A recent study found that orthopedic surgery currently holds the strongest evidence base for digital twin use, with some institutions approaching routine clinical integration. That momentum suggests the industry will likely see these tools become standard practice for joint replacements within the next few years.

Visualizing Anatomy to Identify Hidden Risks

MRI and CT scans give doctors flat and cross-sectional images. A digital twin integrates those scans into a dynamic, interactive 3D model that surgeons can rotate, zoom into and peel apart layer by layer. You go from looking at slices on a lightbox to exploring a fully dimensional map of the patient’s internal structure.

This capability is especially valuable in oncology. When a tumor grows close to major blood vessels, nerves, airways or vital organs, knowing the exact spatial relationships makes the difference between a complete removal and leaving cancerous tissue behind. 

Researchers are using virtual models and digital twin technology to test new surgical workflows before applying them to patients. Their work focuses on improving safety and quality in cancer interventions through data-intensive modeling.

A review confirmed that patient-specific 3D visualization technologies improve the visibility of neuroanatomical structures at the cranial base. These digital models support approach selection and intraoperative navigation, offering surgeons a far richer understanding of the anatomy than traditional imaging alone.

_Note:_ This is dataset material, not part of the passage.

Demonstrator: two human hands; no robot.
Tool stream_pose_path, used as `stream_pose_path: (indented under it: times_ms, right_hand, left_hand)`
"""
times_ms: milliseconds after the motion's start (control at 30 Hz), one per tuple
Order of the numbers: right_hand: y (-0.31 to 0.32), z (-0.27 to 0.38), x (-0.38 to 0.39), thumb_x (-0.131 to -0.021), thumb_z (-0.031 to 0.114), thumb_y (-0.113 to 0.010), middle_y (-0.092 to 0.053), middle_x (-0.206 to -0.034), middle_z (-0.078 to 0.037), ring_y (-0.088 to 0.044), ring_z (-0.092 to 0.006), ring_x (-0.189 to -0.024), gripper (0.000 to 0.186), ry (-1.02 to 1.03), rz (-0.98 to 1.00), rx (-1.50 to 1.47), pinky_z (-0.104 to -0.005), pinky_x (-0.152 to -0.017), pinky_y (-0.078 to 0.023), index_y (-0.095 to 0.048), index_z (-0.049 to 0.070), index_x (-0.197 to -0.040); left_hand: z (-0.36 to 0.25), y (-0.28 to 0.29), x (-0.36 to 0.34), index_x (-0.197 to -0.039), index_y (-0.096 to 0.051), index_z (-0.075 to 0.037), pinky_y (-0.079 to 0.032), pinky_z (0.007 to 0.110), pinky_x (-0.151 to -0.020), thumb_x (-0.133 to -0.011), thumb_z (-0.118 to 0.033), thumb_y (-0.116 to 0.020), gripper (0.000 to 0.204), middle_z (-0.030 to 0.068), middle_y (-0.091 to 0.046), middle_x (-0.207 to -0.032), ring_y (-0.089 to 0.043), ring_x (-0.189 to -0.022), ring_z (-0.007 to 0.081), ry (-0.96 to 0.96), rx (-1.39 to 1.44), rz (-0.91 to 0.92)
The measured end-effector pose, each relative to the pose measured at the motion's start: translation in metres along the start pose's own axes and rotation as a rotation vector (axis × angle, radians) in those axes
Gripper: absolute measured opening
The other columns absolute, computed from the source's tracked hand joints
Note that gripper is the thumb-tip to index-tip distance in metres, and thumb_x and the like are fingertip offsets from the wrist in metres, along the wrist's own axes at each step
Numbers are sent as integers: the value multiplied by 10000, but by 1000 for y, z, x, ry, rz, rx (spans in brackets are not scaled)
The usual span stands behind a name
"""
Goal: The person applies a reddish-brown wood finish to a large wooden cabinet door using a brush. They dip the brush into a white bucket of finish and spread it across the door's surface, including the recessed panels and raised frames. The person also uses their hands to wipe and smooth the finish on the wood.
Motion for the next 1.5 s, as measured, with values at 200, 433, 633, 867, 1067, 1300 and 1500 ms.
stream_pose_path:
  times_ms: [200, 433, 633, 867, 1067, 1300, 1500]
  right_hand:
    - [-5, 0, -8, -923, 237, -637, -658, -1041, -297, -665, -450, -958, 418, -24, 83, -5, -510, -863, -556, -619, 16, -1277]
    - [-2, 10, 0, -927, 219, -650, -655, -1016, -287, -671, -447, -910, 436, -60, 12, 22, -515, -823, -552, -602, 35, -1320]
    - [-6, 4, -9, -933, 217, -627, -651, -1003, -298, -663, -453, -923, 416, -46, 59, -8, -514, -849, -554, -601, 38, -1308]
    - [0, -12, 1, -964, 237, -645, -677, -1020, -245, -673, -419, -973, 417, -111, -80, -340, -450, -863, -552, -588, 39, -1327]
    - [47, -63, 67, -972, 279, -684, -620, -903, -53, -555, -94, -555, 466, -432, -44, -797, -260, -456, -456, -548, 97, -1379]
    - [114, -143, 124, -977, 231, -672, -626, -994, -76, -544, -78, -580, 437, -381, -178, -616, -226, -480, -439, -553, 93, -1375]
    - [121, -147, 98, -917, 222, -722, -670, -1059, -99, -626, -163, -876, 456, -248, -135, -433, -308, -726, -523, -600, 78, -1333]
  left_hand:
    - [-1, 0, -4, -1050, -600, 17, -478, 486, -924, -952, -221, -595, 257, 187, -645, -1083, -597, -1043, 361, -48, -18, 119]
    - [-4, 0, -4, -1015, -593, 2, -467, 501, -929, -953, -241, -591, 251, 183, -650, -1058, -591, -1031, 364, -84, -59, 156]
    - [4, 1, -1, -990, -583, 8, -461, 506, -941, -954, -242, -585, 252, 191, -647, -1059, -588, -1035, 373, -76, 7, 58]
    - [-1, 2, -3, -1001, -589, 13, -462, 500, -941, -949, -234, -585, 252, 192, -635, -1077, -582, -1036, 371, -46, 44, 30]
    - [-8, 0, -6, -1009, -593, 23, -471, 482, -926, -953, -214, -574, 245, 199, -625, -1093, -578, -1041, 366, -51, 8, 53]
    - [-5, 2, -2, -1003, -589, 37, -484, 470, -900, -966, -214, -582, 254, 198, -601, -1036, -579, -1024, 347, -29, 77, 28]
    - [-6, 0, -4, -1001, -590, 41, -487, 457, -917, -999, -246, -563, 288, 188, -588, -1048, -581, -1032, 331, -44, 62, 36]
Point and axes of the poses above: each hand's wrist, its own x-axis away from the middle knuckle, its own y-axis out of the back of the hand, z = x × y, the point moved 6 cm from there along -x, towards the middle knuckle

Predicting How the Body Will Respond to Surgery

When powered by biomechanical simulation, a digital twin can predict how living tissue will behave under stress. This is where Finite Element Analysis (FEA) comes in. FEA breaks down a biological structure, such as a bone or a heart valve, into thousands of tiny elements and then calculates how each one reacts to forces like pressure, tension or impact.

Scientists described how digital twins in surgery integrate physics-based modeling with patient data to predict outcomes. For instance, in orthopedic trauma cases, surgeons can simulate how a bone will respond to an implant’s load, or whether a fracture fixation will hold under daily activity. This predictive power lets the surgical team test “what if” scenarios and choose the technique that promises the best biomechanical result for each patient.

Virtual technology is also extending into postoperative care. In a study of over 700 patients, those who underwent both major and minor surgery reported reduced pain while using virtual reality during recovery. As digital twins and VR tools continue to mature, the line between surgical planning and post-surgical support is blurring in ways that benefit the patient from start to finish.

Guiding the Surgeon’s Hand With Real-Time Data

Some digital twins even continue running while an operation is underway. A so-called shadow twin updates the virtual model in real time during surgery, accounting for physical changes, such as tissue deformation and blood loss. Picture a GPS that recalculates the route the moment road conditions change. The shadow twin maps digital information directly onto the patient on the operating table.

Current computer-assisted surgery tools provide limited dynamic, real-time intraoperative information. Digital twins fill that gap by linking the physical world of the operating room with continuously updated virtual data. This is especially useful in minimally invasive and robotic procedures, where the surgeon works through small incisions and relies heavily on visual feedback from screens rather than a direct line of sight.

The Twin-S skull base surgery framework also demonstrates this principle in action. By updating the virtual skull model at frame rate during drilling, it provides augmented views that overlay critical anatomical boundaries in real time. For digital twins in health care, this kind of intraoperative guidance represents one of the most promising frontiers.

Drafting the Future of Personalized Surgery

Digital twins are making surgery deeply personalized by allowing doctors to rehearse procedures, predict tissue behavior and customize implants for each individual. The focus now turns toward making these models more accessible, so that every patient, regardless of where they receive care, benefits from a surgical plan built especially for them.